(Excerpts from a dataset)
________________

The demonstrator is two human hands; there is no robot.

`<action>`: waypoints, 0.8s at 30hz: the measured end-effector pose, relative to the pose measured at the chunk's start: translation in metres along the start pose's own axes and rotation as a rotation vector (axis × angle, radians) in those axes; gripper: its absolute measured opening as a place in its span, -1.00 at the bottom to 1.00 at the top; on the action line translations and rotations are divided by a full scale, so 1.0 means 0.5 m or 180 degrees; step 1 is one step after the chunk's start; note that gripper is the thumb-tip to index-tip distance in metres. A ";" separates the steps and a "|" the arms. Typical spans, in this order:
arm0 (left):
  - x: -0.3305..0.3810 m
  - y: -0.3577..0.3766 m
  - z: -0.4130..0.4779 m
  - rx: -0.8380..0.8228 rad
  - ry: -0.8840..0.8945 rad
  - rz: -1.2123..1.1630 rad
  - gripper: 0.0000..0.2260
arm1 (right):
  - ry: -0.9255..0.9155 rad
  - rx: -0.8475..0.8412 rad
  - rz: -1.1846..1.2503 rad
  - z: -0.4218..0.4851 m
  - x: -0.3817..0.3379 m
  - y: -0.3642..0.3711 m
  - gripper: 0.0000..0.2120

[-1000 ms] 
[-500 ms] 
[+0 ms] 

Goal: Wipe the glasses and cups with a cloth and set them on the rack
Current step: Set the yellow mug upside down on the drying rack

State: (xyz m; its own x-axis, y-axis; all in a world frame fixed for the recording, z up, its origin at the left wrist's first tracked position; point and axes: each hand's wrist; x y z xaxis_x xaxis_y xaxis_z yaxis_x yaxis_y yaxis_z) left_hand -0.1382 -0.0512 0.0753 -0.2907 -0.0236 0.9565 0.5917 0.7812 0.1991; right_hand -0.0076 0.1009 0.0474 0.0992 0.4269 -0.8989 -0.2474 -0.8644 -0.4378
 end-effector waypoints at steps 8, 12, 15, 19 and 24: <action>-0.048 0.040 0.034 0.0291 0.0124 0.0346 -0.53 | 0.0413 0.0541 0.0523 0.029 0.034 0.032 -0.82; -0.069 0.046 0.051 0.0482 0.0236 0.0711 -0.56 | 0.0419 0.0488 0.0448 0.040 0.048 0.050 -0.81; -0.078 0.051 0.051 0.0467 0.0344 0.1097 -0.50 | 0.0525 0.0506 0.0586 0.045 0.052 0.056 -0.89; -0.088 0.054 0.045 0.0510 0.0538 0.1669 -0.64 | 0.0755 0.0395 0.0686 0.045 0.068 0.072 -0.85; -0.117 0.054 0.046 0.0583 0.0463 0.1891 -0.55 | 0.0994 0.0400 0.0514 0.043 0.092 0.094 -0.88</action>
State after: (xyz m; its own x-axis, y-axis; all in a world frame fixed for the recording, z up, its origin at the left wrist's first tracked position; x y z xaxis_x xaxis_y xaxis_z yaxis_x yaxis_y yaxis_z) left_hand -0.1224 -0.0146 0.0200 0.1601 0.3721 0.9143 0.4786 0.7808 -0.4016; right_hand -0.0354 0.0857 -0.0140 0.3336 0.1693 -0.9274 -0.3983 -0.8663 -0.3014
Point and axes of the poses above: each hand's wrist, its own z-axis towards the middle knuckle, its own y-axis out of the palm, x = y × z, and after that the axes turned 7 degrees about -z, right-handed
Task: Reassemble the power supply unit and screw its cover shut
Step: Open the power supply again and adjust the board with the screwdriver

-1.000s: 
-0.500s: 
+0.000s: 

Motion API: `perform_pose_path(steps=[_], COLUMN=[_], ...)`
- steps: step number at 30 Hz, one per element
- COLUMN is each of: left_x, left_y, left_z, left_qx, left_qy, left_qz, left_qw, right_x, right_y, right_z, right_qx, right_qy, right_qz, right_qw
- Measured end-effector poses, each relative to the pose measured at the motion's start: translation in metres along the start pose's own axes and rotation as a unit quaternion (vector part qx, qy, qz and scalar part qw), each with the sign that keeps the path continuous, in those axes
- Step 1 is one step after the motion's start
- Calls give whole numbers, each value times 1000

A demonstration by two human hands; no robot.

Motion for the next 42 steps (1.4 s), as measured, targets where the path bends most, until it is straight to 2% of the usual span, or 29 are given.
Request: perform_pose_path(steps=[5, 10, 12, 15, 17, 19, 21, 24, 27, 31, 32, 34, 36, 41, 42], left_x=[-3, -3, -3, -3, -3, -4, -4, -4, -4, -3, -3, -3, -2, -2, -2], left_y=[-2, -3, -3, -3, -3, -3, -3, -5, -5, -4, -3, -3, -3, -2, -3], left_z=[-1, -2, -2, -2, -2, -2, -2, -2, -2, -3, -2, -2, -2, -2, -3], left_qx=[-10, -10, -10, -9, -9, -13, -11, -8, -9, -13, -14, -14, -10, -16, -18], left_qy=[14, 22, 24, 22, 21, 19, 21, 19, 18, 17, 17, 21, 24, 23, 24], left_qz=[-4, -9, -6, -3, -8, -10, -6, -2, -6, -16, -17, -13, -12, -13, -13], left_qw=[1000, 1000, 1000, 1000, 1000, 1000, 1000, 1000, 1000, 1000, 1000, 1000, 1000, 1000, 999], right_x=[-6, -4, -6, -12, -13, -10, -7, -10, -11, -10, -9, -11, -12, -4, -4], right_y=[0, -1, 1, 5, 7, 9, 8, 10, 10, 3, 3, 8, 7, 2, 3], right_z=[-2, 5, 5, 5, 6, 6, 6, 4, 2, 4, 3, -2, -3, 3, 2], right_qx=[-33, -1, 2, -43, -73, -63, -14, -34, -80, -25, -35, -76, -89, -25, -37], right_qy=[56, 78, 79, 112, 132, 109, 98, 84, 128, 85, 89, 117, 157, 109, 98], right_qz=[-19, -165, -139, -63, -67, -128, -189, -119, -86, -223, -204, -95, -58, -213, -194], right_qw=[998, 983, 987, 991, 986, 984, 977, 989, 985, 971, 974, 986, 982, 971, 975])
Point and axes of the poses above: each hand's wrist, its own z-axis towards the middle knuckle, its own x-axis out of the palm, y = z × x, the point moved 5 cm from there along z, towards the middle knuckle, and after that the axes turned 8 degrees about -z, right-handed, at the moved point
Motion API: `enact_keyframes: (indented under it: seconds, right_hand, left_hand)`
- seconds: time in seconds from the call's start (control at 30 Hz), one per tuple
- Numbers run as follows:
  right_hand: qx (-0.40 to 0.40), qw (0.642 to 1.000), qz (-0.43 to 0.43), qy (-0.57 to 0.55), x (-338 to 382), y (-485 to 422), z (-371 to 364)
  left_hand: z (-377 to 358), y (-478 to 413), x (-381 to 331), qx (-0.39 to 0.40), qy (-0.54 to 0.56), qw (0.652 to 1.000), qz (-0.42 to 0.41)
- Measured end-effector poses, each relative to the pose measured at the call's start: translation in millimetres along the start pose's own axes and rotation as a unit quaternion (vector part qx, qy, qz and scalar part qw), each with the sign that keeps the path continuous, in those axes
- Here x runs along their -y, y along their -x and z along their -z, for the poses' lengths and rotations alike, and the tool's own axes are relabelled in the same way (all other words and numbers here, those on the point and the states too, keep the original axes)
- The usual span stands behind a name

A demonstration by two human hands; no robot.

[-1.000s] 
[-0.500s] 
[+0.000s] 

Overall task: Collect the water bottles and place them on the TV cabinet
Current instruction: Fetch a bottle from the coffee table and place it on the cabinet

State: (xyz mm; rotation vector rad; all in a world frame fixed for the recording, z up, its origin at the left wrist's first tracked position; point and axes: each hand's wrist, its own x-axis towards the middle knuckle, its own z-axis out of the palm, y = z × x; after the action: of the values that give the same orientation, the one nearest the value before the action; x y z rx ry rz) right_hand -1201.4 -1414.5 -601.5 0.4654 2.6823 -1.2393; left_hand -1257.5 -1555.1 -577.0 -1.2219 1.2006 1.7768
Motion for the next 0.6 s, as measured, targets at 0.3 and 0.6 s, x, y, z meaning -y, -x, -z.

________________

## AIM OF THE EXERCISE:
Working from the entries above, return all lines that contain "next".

## RESPONSE FOR THIS EXERCISE:
Motion for the next 42 steps (1.4 s), as measured, targets where the path bends most, until it is straight to 2% of the usual span, or 29 are given.
Motion for the next 0.6 s, as measured, targets at 0.3 and 0.6 s, x, y, z meaning -y, -x, -z.

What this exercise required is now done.